[TASK ITEM]: The listing is to be reproduced exactly, excluding its pictures.

-- MATERIAL PROVIDED follows --

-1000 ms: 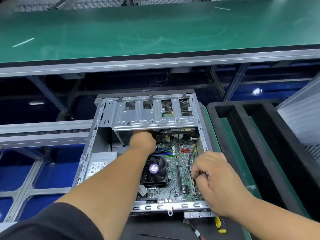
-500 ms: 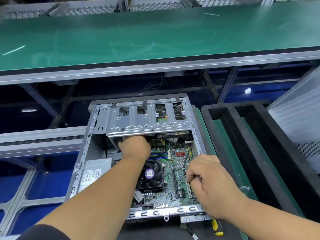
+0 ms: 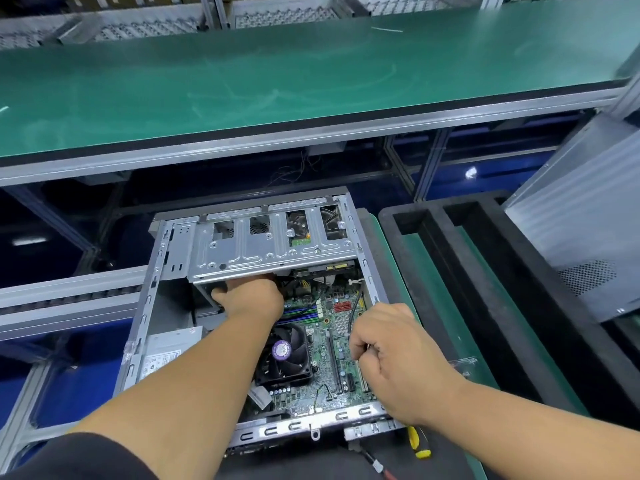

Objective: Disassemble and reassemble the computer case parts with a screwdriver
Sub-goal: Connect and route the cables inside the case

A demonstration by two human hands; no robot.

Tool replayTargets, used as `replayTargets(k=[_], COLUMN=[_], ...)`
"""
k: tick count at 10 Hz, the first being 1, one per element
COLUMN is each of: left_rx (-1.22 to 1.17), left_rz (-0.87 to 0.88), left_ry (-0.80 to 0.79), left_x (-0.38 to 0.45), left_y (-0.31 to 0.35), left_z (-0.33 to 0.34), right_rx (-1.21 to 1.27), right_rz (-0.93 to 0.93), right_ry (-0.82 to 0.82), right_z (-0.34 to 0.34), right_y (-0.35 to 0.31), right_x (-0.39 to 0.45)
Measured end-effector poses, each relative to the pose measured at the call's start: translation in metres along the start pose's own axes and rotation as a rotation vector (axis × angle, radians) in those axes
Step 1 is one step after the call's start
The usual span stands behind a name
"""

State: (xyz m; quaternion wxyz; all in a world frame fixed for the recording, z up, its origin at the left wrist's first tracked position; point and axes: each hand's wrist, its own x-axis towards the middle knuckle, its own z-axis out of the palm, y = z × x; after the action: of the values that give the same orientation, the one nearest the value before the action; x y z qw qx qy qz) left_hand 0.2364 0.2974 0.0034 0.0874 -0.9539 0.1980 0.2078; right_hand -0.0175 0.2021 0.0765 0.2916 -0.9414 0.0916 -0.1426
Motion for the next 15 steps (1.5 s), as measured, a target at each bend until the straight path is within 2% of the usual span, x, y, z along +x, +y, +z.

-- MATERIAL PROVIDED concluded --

[RESULT OF THE TASK]:
-1000 ms: 
-500 ms: 
+0 ms: 

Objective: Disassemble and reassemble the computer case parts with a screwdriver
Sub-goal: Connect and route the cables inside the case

A demonstration by two human hands; no robot.

Tool replayTargets, used as `replayTargets(k=[_], COLUMN=[_], ...)`
"""
k: tick count at 10 Hz, the first being 1, one per element
COLUMN is each of: left_rx (-1.22 to 1.17), left_rz (-0.87 to 0.88), left_ry (-0.80 to 0.79), left_x (-0.38 to 0.45), left_y (-0.31 to 0.35), left_z (-0.33 to 0.34), right_rx (-1.21 to 1.27), right_rz (-0.93 to 0.93), right_ry (-0.82 to 0.82), right_z (-0.34 to 0.34), right_y (-0.35 to 0.31), right_x (-0.39 to 0.45)
Measured end-effector poses, each relative to the pose measured at the call's start: translation in metres along the start pose's own axes and rotation as a rotation vector (axis × angle, radians) in those axes
Step 1 is one step after the call's start
The usual span stands behind a name
"""

State: (xyz m; quaternion wxyz; all in a world frame fixed for the recording, z up, its origin at the left wrist's first tracked position; point and axes: each hand's wrist, its own x-axis towards the middle knuckle, its own z-axis out of the palm, y = z × x; after the action: of the values that give the same orientation, the one nearest the value before the action; x y z qw qx qy qz) left_hand 0.2364 0.2974 0.0034 0.0874 -0.9539 0.1980 0.2078; right_hand -0.0175 0.2021 0.0765 0.2916 -0.9414 0.0916 -0.1426
Motion for the next 15 steps (1.5 s), as measured, a target at each bend until the straight path is within 2% of the usual span, x, y, z along +x, +y, +z.

The exercise contains nothing more.